Similarly, when a person is dead spiritually, he or she has no fellowship with God. Paul writes in Ephesians that before we become Christians, we are all "dead in our transgressions and sins", Ephesians (2:1). He further describes the alienation from God as being dead in sin and, reckons that a person who has no relationship with God and Christ Jesus is spiritually dead, Ephesians (2:2-5).

Instead of being "dead in sin" or "spiritually dead", Paul wants us to consider ourselves "being dead to sin and living for God in Christ Jesus." What is "being dead to sin?" Being dead to sin is obviously the opposite of being dead in sin:

  • "Being dead to sin", first of all, means being free from the guilt and power of sin. Because of Jesus' death and resurrection, we are no longer controlled by the tyranny of sin. Due to our human nature, we may not be able immediately to stop sinning completely; but as Christians, we must try to avoid sin the best we can and strive to live a life without sin. That's to say, sin should no longer be the habit and practice in our life.
  • "Being dead to sin" also means being free from worldly pressures. When we are dead to sin our attitude towards life and the world would change. We tend to think differently, act differently, and understand our life and ourselves differently and more deeply. We would not give in to fears and pressures to conform to the wicked world.
  • "Being dead to sin", finally, means being free from the fear of death and dying. The fear of death means many things. Sometimes we fear our own death. Sometimes we are not so much afraid of our own death but we are afraid of the deaths of our dear ones. Our beliefs about death enormously impact our lives. So many people go through life haunted by the fear of death. But we must realise that fear of death affects our entire life. It affects our social interactions and relationships. It increases the fear of intimacy, alienation from others, spiritual emptiness. But when we are dead to sin, we are no longer slaves to the fear of death and dying.

Yes. When we are dead to sin, we have a new attitude toward life and death. When we are dead to sin, we take on a new attitude toward ourselves and others, toward the world and God.

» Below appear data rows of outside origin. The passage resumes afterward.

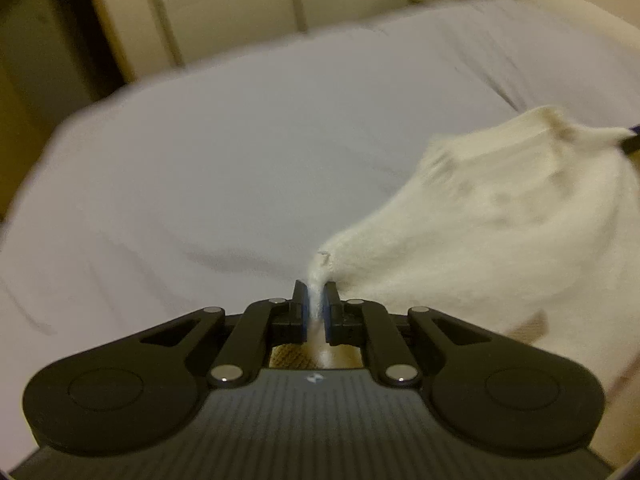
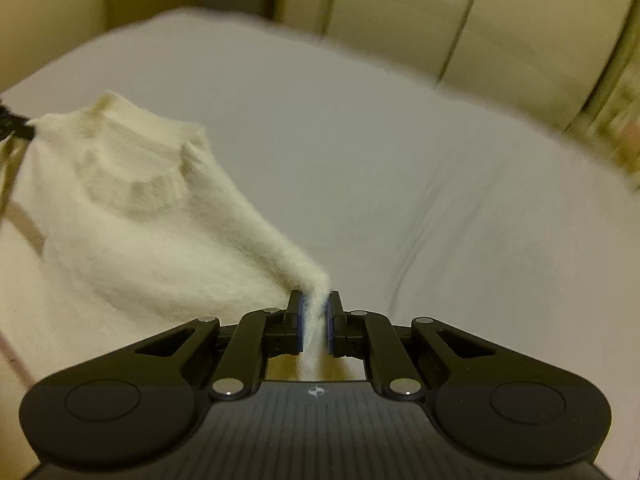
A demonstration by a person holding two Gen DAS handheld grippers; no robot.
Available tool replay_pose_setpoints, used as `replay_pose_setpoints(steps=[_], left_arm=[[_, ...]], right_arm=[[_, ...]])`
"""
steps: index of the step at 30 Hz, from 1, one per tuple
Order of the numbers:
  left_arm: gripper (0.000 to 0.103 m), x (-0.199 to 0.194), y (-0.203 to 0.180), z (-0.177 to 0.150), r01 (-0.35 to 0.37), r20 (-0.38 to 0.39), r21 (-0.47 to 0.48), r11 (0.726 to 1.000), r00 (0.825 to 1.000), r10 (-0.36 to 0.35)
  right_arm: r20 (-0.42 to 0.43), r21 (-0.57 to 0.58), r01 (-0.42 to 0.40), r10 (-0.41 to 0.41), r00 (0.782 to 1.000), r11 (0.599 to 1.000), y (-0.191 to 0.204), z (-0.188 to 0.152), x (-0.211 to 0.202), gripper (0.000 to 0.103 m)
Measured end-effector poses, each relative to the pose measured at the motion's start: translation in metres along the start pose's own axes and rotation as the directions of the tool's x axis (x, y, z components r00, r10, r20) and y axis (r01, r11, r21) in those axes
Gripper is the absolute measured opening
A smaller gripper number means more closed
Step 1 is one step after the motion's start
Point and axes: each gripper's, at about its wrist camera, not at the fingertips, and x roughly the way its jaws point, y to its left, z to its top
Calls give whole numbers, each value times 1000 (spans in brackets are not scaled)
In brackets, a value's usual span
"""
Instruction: Fold clothes
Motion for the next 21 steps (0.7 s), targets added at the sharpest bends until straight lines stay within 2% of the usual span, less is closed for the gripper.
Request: replay_pose_setpoints(steps=[1,2,3,5,7,9,11,12,14,16,17,18,19,21], left_arm=[[11,12,3,13,-41,17,-16,999,999,41],[18,25,6,24,-73,13,-40,997,997,74],[22,35,9,30,-104,1,-67,992,995,104],[24,42,13,30,-130,-21,-123,984,992,128],[26,41,16,19,-129,-45,-175,976,991,123],[31,21,17,-13,-83,-91,-201,976,994,66],[31,-1,16,-55,-46,-161,-234,971,987,8],[31,-13,15,-81,-28,-207,-269,963,978,-29],[31,-39,8,-133,1,-295,-364,932,948,-117],[32,-67,1,-185,23,-366,-458,889,906,-212],[37,-85,-2,-209,29,-387,-502,864,886,-255],[47,-103,-4,-230,36,-397,-553,833,867,-301],[51,-117,-11,-246,43,-395,-600,799,853,-342],[61,-140,-21,-271,63,-370,-676,734,833,-411]], right_arm=[[-15,25,34,-34,999,999,-4,10,14,15],[-20,57,62,-61,998,996,-7,16,24,45],[-16,96,82,-81,997,992,-10,18,28,59],[-21,173,67,-64,998,983,-15,11,24,63],[-38,254,11,-1,999,967,-17,-14,8,66],[-59,344,-53,78,995,937,-17,-54,-15,67],[-81,435,-100,150,985,895,-15,-99,-42,67],[-103,478,-100,168,980,872,-11,-123,-57,67],[-143,563,-93,208,968,821,-3,-172,-87,67],[-179,643,-80,251,951,762,7,-222,-118,68],[-196,676,-71,271,942,733,19,-244,-130,70],[-213,692,-62,286,934,720,34,-259,-135,72],[-234,696,-55,297,926,716,44,-270,-138,72],[-263,694,-45,312,913,718,64,-289,-142,73]])
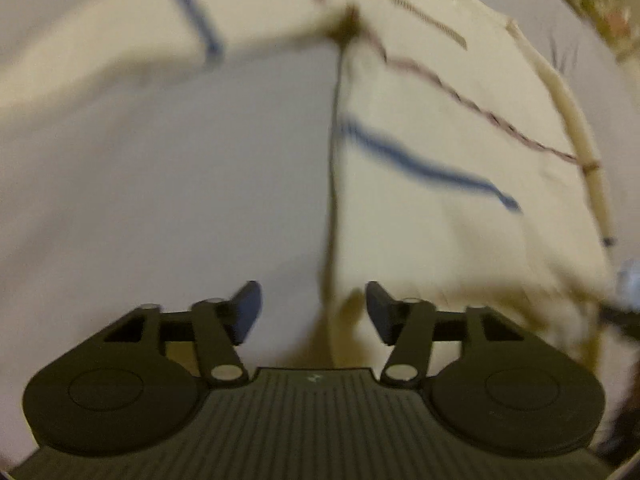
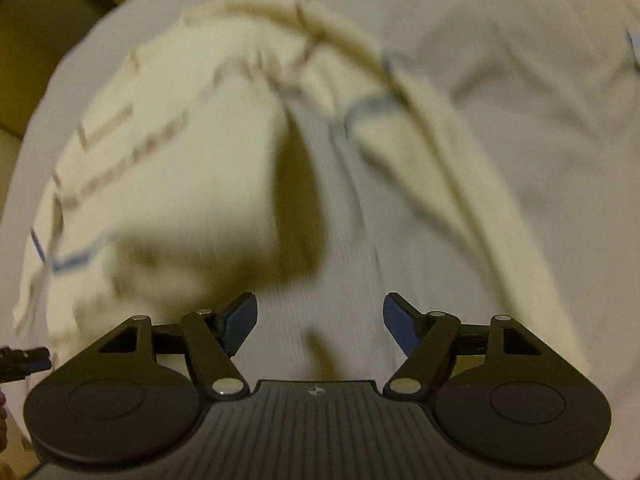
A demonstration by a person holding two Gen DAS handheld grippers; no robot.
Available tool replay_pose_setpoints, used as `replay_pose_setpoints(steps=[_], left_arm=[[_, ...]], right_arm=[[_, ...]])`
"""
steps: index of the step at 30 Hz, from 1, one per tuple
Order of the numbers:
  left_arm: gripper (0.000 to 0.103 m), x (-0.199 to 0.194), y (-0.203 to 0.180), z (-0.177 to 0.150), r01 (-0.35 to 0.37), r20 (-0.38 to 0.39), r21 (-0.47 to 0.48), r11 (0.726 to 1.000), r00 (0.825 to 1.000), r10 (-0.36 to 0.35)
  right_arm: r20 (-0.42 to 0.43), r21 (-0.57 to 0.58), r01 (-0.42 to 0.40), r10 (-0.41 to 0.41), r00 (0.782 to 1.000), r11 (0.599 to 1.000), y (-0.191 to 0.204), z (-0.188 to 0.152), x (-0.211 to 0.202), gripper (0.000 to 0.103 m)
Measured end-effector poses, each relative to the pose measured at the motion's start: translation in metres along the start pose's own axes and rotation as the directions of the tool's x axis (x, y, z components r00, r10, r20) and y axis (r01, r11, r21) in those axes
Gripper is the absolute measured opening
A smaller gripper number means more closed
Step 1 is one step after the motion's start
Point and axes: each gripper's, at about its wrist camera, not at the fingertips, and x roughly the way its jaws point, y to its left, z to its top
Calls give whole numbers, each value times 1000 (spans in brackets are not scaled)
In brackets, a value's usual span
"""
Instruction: Fold clothes
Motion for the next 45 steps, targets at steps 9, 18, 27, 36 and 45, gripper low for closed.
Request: replay_pose_setpoints(steps=[9,18,27,36,45], left_arm=[[68,31,-17,-21,75,72,-40,996,995,-72],[9,-11,-52,7,94,120,141,986,987,-111],[29,-72,-33,65,14,187,81,997,982,-29],[69,9,9,15,57,74,-61,996,996,-53],[5,26,-8,14,105,88,4,994,991,-105]], right_arm=[[250,-338,56,32,968,940,46,19,45,89],[-63,-277,-339,335,940,899,60,46,-9,16],[-9,35,-253,254,967,967,9,82,-55,58],[12,-172,-221,226,974,960,15,-3,18,73],[-36,-158,-320,318,947,934,28,-6,38,11]])
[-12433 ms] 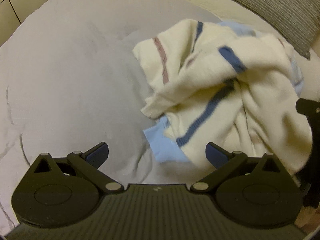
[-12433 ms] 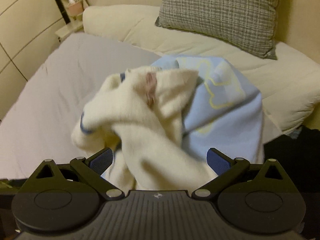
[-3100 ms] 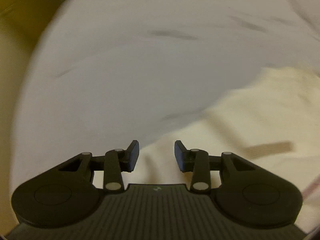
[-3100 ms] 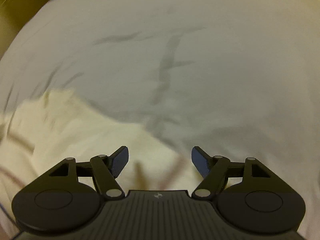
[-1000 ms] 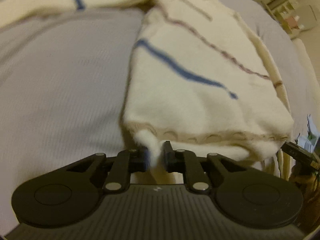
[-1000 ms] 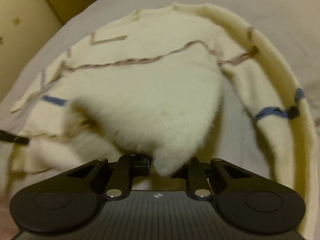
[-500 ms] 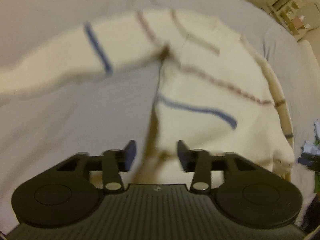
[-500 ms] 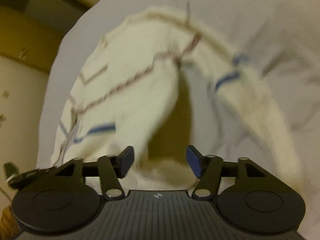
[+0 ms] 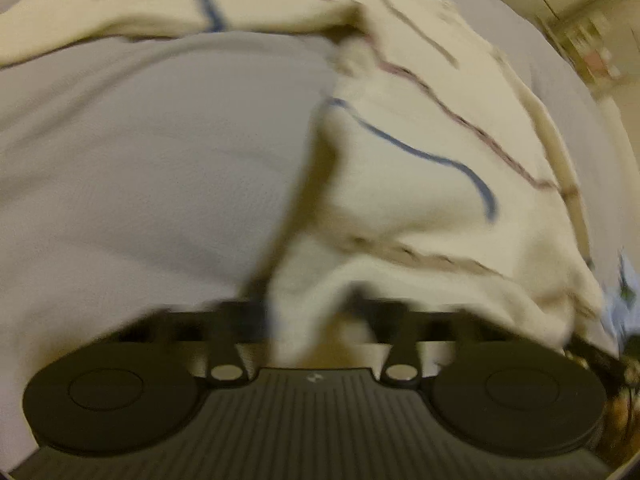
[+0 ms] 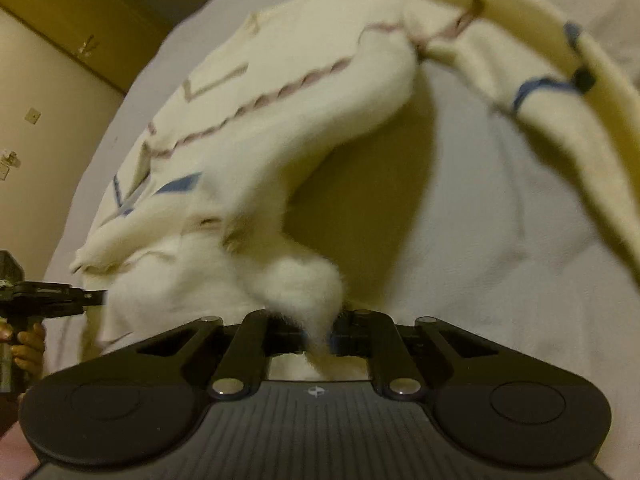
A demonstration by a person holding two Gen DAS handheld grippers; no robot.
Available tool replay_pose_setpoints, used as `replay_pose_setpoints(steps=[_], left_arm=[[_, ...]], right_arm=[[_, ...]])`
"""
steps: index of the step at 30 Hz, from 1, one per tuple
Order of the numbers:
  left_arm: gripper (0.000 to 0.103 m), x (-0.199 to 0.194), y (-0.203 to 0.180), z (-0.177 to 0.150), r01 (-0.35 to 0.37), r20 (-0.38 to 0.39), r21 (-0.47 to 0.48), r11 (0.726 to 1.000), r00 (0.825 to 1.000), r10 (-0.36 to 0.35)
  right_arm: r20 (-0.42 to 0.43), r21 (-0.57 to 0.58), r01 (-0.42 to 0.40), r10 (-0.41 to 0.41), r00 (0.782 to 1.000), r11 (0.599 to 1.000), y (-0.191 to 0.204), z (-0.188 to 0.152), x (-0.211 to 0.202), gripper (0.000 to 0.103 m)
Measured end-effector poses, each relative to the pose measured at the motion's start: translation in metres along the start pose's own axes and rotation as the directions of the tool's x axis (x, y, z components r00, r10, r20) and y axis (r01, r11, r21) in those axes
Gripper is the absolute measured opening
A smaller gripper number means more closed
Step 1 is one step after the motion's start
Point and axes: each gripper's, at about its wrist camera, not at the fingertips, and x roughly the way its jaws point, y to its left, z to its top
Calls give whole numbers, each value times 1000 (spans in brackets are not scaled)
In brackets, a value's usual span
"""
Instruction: Fold clothes
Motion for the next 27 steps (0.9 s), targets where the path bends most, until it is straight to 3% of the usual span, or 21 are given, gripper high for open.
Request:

Saint Paul says that once we were dead in sin and now through Jesus' death and resurrection we are dead to sin and we are alive. That's to say, we had no purpose in life before we became Christians but now we have a purpose and motivation for living. Therefore, he says that we can "live for God in Christ Jesus".

Many of us have not yet really experienced the "life for God" that Paul talks about. Some of us perhaps know what it means to be dead, but do not yet know what it means to "live for God". "Living for God" means three things:

  • Living for God means living a transformed or new life.
  • Living for God means living in partnership with the creative purpose of God.
  • Living for God finally means rising above circumstances to triumph in time of trouble. To put it another way, let us not live in sin as we used to live because we are not the same person that we were. Before, we were dead in Adam's sin. Now we are in Christ. Before, we were dead in sin. Now we are dead to sin through our Lord Jesus Christ and are alive to God.

Therefore, let us truly believe and act courageously and confidently on the basis of our new identity and not our old.

(P) Amen.

I wish you all a Blessed and Happy Easter.